Brief: Using the records below, find how many lines hold the word "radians" and reply with only that number.

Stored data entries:
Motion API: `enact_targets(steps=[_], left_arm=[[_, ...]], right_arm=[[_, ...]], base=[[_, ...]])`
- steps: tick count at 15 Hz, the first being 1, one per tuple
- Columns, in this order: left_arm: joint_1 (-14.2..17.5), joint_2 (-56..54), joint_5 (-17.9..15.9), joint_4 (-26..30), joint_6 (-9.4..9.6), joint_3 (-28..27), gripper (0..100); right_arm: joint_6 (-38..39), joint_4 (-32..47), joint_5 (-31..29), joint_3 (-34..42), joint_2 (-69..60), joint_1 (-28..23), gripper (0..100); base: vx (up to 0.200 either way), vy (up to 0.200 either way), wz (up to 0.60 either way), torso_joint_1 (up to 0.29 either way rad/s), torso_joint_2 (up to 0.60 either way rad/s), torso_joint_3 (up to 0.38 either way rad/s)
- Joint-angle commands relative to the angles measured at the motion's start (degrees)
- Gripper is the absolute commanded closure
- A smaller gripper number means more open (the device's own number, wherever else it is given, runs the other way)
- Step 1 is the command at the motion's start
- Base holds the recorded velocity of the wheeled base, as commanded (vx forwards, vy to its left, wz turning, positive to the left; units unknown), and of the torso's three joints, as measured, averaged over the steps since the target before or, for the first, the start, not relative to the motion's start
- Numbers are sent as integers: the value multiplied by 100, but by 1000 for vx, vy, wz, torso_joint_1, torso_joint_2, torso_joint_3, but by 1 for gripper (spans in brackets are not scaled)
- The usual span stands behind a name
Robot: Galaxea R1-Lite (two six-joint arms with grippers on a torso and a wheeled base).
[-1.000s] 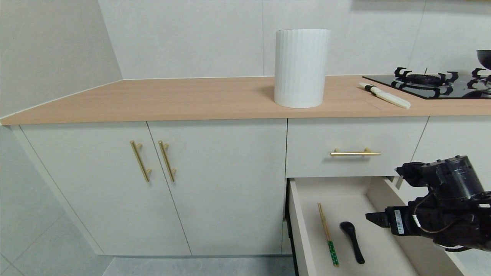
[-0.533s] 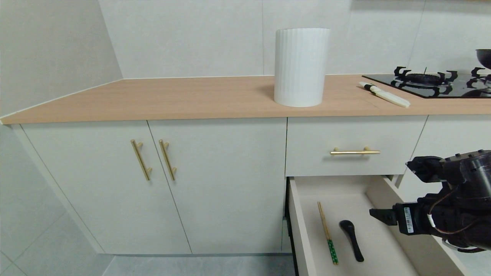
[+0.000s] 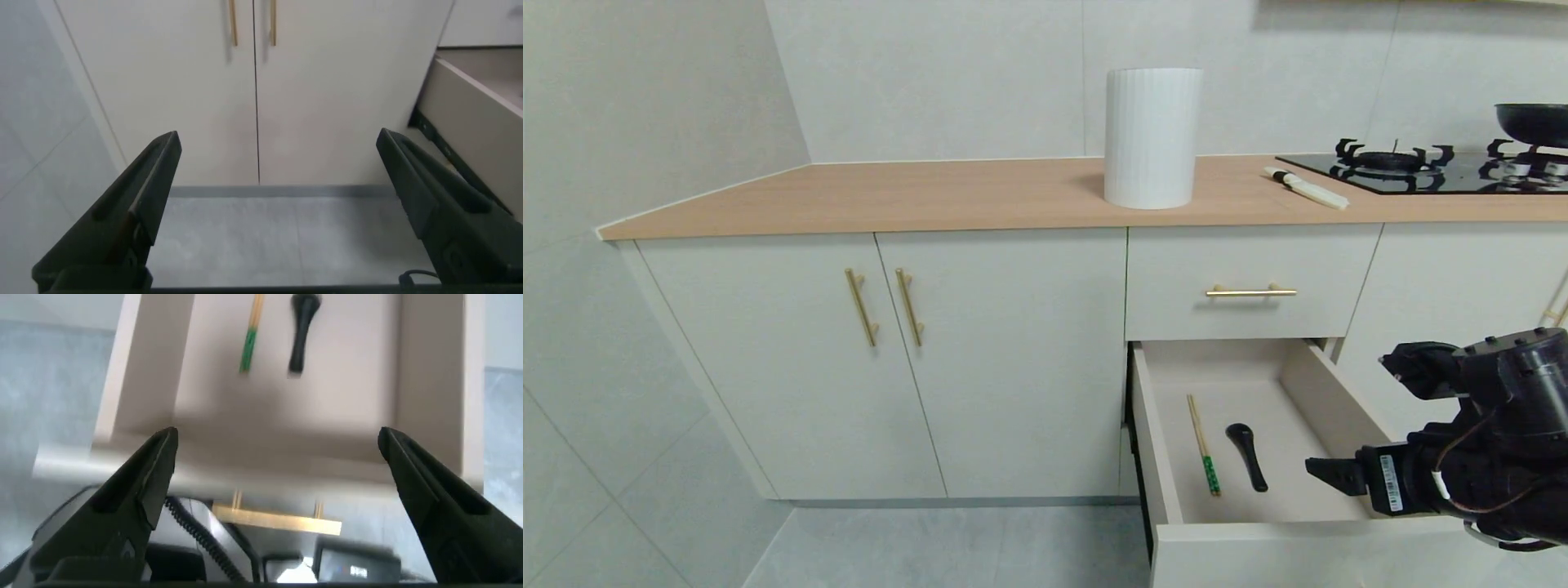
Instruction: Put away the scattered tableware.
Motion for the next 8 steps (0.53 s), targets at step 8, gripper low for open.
enact_targets(steps=[8], left_arm=[[-1,0,1,-2,0,0,0]], right_arm=[[-193,1157,1264,15,121,461,0]], base=[[-25,0,0,0,0,0]])
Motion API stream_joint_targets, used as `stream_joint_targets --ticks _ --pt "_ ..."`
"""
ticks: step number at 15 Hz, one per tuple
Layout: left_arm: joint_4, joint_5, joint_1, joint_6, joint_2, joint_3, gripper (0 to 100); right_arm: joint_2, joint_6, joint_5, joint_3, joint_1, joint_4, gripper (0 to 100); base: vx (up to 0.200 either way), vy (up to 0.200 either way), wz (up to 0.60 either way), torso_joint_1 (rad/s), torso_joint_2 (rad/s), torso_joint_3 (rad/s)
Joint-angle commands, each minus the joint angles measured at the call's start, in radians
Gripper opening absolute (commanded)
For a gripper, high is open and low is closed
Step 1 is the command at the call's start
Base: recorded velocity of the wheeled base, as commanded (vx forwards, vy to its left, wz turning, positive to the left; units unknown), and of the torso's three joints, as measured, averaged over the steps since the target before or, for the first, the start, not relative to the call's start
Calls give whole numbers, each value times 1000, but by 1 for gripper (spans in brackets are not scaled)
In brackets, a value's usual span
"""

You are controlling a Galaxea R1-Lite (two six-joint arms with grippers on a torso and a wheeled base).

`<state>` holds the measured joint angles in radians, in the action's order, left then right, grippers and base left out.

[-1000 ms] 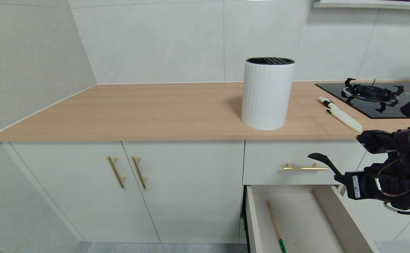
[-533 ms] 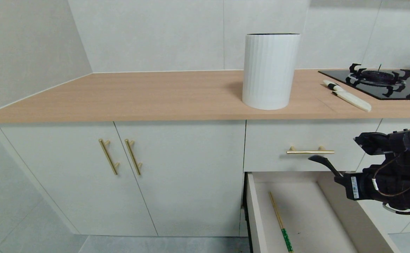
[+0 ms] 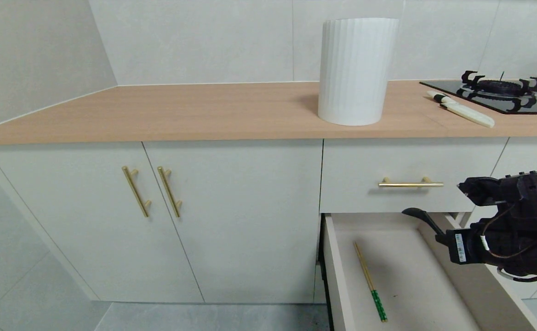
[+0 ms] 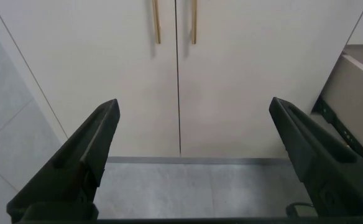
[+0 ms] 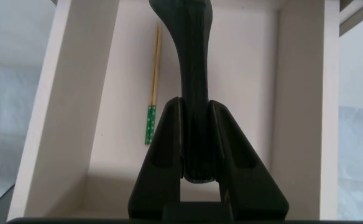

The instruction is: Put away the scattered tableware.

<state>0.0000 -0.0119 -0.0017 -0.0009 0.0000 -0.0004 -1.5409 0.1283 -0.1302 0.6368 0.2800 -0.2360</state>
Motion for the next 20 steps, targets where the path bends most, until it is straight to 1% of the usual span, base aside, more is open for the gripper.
stream_joint_targets --ticks 1,5,6,10,11,14,17,20 --pt "0 0 0 1 2 0 100 -12 -4 0 -2 -1 1 0 0 0 0 0 0 0" --pt "0 0 0 1 2 0 100 -122 -18 -11 -3 -15 -6 0 0 0 0 0 0 0" --pt "0 0 0 -1 2 0 100 -163 -22 -49 1 -15 -11 0 0 0 0 0 0 0" --pt "0 0 0 1 2 0 100 -360 4 -60 7 -18 -132 0 0 0 0 0 0 0" --pt "-2 0 0 1 2 0 100 -440 20 -60 7 -25 -192 0 0 0 0 0 0 0" --pt "0 0 0 -1 2 0 100 -564 42 -65 1 -25 -338 0 0 0 0 0 0 0" --pt "0 0 0 -1 2 0 100 -656 71 -65 6 -25 -398 0 0 0 0 0 0 0" --pt "-2 0 0 -1 2 0 100 -759 70 -80 3 -25 -511 0 0 0 0 0 0 0"
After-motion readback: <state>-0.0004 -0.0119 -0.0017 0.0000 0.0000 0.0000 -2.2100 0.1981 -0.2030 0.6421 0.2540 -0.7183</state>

Exercise response: 2